Where Did the Southern Baptist Convention Lose Ground in the Last Decade?
A deep dive into the 2020 Religion Census
Back in May, I wrote a post about the newest data released by Lifeway Research that focused on the membership statistics related to the Southern Baptist Convention. It got a lot of attention and people still want to talk to me about it. The long and the short of it is this: the SBC has seen a monumental decline in membership the last couple of years. How bad? Well, here’s the first graph from that post.
Membership peaked in 2006 at 16.3 million Southern Baptists. The number of members kind of just sat there for five years until it fell below 16 million in 2011. Then, the declines started to mount. Below 15 million in 2018. Then, below 14 million by 2021. Current membership is now 13.2 million. The SBC is shedding over 3% of its membership annually now.
As an aside: I don’t think we will ever see a Protestant denomination cross the ten million members threshold in my lifetime. For one thing, there’s no denomination even close right now. The United Methodists technically have the second most members in any Protestant denomination, but they are going through a terrible schism and will probably be half their current size a decade from now. The only other denomination that is large-ish and growing is the Assemblies of God at about 3.5 million, but the data they report indicates a slow down in membership increases as I detail here:
Last week, I read a piece about data released from Lifeway Research that detailed where the Southern Baptists were growing and where they were declining. The headline is pretty surprising: there are more Southern Baptists in the Northeast today than a couple of years ago. Not exactly what one would assume about a denomination with headquarters in Nashville, Tennessee and a training center outside Atlanta, Georgia.
I wanted to take a deeper dive into that whole world. I have a different data set: the Religion Census. I don’t know how it exactly differs from Lifeway’s analysis of the Annual Church Profile, but I know that the folks who run the Census contact denominations directly and ask for data about congregations and members at the county level. Which means that I can get really narrow in my focus for this bit of analysis.
Let’s just start with a side by side map of the share of the population who identified as Southern Baptist when the 2010 Census was conducted, then again in 2020 at the county level.
Pretty surprising how little these maps differ, honestly. If you just glance quickly it seems that I just replicated the 2010 data to the map drawn from the 2020 data, but that’s not what happened. I checked my work several times. There are differences here, I promise.

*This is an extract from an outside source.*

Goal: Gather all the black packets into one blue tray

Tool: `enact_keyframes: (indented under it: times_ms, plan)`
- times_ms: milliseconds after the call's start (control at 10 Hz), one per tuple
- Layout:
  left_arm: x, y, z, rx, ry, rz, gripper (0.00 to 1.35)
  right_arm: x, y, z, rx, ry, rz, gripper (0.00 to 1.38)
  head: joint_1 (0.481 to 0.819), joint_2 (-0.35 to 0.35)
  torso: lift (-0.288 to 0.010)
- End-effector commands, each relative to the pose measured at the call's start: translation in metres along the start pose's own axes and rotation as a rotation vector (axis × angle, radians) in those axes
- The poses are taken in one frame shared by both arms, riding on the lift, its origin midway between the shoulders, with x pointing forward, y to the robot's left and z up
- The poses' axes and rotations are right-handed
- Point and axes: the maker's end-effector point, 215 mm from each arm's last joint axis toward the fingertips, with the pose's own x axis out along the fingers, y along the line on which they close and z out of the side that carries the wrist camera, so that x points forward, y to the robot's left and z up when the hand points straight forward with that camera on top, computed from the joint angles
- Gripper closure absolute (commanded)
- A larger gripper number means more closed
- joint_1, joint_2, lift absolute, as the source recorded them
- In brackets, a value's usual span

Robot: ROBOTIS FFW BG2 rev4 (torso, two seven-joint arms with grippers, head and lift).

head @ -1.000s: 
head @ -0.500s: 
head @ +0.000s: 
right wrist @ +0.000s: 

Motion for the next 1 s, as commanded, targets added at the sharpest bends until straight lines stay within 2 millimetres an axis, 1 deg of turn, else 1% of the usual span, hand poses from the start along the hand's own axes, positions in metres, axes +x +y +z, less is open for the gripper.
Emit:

For instance, you can see a couple of counties in Florida where the share of Southern Baptists did increase and the same is true in parts of Tennessee, as well. To put some actual numbers on this:
2010 vs 2020 - Percentage of Counties in each Category
More than 30%: 14% vs 11%
25%-30%: 12% vs 11%
10%-25%: 14% vs 15%
0%-10%: 44% vs 46%
Definitely not cataclysmic, but clearly some signs of erosion in this data. The counties who were at least 30% SBC, have dropped by about three percent. The counties that are between 0% and 10% are up about two percentage points. By the way, ~17% of counties are excluded here because I don’t have data in one or both data sets.
Let’s make this a bit easier to compare, though. I subtracted the percentage of the county that was Southern Baptist in 2020 from the share who were SBC in 2010 and mapped the difference onto a county level map. I coded any county that had shifted less than 1% either way as no change.